Sunday, August 10, 2008


Weights and Measures
My understanding (actually non understanding) of imperial weights and measures can be told through two conflicting stories. I remember my father taking me and my brother for a walk in Savernake Forest when I was about twelve years old (so that was probably 1977). He got chatting to a local man. I have a memory of him being a blacksmith but I would not vouch for that. The conversation turned to weights and measures. I remember this man arguing with passion and intelligence about the stupidity of the government for introducing the metric system and just how profound the loss the imperial system was going to be.
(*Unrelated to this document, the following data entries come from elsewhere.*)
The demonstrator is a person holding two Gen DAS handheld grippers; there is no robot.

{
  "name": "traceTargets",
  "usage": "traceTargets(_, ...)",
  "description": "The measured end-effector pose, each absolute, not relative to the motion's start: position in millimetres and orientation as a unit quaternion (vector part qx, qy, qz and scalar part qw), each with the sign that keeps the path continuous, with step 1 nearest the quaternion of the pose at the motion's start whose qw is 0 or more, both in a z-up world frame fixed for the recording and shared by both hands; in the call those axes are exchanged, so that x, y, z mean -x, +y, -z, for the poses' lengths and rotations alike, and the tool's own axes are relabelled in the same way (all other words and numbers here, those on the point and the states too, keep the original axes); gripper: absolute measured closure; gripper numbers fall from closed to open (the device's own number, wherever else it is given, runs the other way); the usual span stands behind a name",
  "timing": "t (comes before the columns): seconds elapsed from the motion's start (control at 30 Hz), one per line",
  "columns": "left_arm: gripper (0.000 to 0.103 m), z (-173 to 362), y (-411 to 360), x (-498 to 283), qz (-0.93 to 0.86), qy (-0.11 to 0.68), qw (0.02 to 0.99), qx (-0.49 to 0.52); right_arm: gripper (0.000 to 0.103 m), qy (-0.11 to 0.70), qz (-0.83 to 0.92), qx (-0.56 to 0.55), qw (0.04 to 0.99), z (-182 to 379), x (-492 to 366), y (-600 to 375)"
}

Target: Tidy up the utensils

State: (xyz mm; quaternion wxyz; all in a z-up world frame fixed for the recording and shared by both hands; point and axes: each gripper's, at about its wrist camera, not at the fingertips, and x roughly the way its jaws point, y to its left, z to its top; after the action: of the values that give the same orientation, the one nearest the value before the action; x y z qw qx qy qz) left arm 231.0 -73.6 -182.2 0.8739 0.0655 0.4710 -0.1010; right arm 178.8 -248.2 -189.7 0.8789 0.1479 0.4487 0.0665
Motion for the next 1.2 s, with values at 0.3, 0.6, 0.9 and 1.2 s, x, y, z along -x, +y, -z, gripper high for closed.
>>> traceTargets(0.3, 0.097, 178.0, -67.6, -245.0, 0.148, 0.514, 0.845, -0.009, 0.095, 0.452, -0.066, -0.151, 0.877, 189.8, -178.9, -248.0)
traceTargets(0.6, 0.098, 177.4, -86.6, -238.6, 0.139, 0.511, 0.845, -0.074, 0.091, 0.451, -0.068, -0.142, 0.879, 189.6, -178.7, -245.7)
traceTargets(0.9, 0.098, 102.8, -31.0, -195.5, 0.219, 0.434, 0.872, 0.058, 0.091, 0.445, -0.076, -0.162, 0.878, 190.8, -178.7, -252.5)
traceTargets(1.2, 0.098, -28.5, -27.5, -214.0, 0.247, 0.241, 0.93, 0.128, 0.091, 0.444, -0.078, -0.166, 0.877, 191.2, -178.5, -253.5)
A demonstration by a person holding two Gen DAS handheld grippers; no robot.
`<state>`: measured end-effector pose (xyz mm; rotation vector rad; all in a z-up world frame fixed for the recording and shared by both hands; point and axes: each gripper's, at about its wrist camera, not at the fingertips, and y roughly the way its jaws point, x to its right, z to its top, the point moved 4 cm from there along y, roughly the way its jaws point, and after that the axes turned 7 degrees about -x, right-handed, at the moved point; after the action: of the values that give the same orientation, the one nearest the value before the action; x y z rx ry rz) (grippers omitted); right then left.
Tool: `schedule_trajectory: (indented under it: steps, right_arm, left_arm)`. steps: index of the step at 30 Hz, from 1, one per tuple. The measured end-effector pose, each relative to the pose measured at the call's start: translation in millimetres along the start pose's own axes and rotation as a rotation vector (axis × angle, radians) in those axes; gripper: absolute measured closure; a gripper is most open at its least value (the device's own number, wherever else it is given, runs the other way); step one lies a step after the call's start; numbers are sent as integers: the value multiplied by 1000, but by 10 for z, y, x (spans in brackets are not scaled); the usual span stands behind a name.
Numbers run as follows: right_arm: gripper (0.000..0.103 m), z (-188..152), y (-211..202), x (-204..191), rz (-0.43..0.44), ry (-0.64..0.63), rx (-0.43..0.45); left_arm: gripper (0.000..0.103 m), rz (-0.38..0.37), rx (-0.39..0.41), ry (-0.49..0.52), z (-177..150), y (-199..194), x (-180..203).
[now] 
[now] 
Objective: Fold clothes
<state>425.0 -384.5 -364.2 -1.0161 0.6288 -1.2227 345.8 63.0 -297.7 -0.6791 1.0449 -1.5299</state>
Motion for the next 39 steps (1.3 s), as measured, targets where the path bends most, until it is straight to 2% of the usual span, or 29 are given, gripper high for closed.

I was only half engaged with this argument at first (It was just dad talking with a man) but towards its end I became more interested. What he said made perfect sense to me at the time, but unfortunately, being 12 years old, I could not remember even the gist of the argument. Only the mood of the talk lingered, and it was a powerful mood, shaped around a form of an argument the substance of which was entirely gone. S
omewhere in the recesses of my brain I filed away a note to self – try to find out what this was about.

The second story goes like this. I was born in the UK in 1965 and the metric system was introduced in 1971. Thus, the teachers at my primary school were grappling with the new weights and measures system at the same time as my foundational sense of it was being instigated--and my initial grasping of it was flavoured, shall we say, with a certain amount of politically-tinged muttering. However, the metric system made sense to me: 100 centimetres to a metre; 100 metres to a kilometre—even though I had no real conception of what these lengths looked like. The imperial system on the other hand was baffling—12 inches to a foot; three feet to a yard; god knows how many feet to a mile! And weights were different again: 16 ounces to the pound; 14 pounds to a stone—where was the logic in that?! I would try to work out the pattern in these figures, (assuming as I did that a pattern must exist) but try as I might, there did not seem to by any rational principles underpinning it. In short, I really could not understand why people felt so strongly about keeping this wholly arcane, idiosyncratic system.

Very recently these two story stands came together in an unexpected way. I was playing Trivial Pursuit with
my wife, our two kids and my mother-in-law who lives with us. A question came up about imperial weights and measures and I used the occasion to retell the above stories and explain my puzzlement about what the blacksmith could have said. My mother-in-law was obviously listening, because sometime over the next few days she showed me a newspaper cutting in which someone explained precisely how imperial measurements originated - and that when the missing pieces of the puzzle fell into place.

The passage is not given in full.